Sasaki’s expression softened. “No,
please don’t worry,” she said.
“There are no stupid questions.
And this is a difficult thing to deal with. I’m here to help in any way I can. But remember the good news; this is a manageable condition. With medication, people with lupus have
every expectation of a relatively normal life.”
That
night, despite his fatigue, Jeff didn’t go to bed.
Maria
was exhausted. Between the
emotional distress of the diagnosis, and the side effects of the first round of
immunosuppressants, she was off to bed by eight o’clock. He kissed her goodnight, said, “I’ll be
up soon,” and watched as she trudged up the stairs. There was the sound of the sink running, then the toilet
flushing, and then their bedroom door closed.
He
watched the clock for another five minutes. Then he got up, and went into the kitchen.
He
emptied out the water pitcher in the fridge. He dumped the ice cube tray, too. He pulled out a container of vegetable soup that they’d had
for dinner the night before, and poured it down the garbage disposal. After a quick glance through the rest
of the contents of the fridge, he closed the door, then went into the garage,
and got a case of bottled water.
He
used the first bottle to rinse out the pitcher and the ice tray. Then he refilled both, using two more
bottles, and returned them to their customary places. He put the remaining bottles in a cabinet, hiding them
behind some canned goods, and wondering as he did so why he was being so
secretive about the whole thing.
It’s
because you know it’s ridiculous, he
thought.
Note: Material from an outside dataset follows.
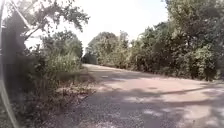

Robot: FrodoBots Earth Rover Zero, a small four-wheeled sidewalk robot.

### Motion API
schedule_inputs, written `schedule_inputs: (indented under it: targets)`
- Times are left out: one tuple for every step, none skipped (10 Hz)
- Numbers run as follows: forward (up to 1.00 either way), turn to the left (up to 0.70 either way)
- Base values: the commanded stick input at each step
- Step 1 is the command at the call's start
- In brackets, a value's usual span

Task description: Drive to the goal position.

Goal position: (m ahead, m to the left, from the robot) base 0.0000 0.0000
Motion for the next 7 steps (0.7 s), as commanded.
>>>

You start
hallucinating bugs in the well, and you start connecting dots that have nothing
to do with one another. The woman
at the water testing place told you the water was fine. You’re being ridiculous, and trying to
cobble together explanations for things because you can’t stand that there
isn’t a connection.
And
what about the bugs? he thought. You saw the bugs.
You
THINK you saw bugs, came the rational
thought. You are the one who is
not only seeing bugs, but imagining that you’re being poisoned by the
water. It’s not toxins in the
water; it’s schizophrenia. Maria
isn’t the only one who needs to see a doctor.
But
he went up stairs, into the study, and went to the window. He set up some books, and an old metal
wine-bottle rack, and used some baling wire to hook up the flashlight so that
its beam was aimed directly down at the wellhead. Then he picked up the binoculars, rested his elbows on the
windowsill, and sat down to wait.
By
midnight, he had slipped into a light doze, and was awakened by the binoculars,
still clutched in his hand, tipping forward and clunking against the window
pane. He jolted awake, and then
brought them back up to his eyes.
The
wellhead cap was ajar, and in the circle of faint yellow light projected by the
flashlight, there was a shiver of movement.
It’s
back, he thought, feeling his heart
accelerating in his chest, feeling the pulse hammering in his head, bringing
his headache to new levels. He
winced, and squinted into the binoculars.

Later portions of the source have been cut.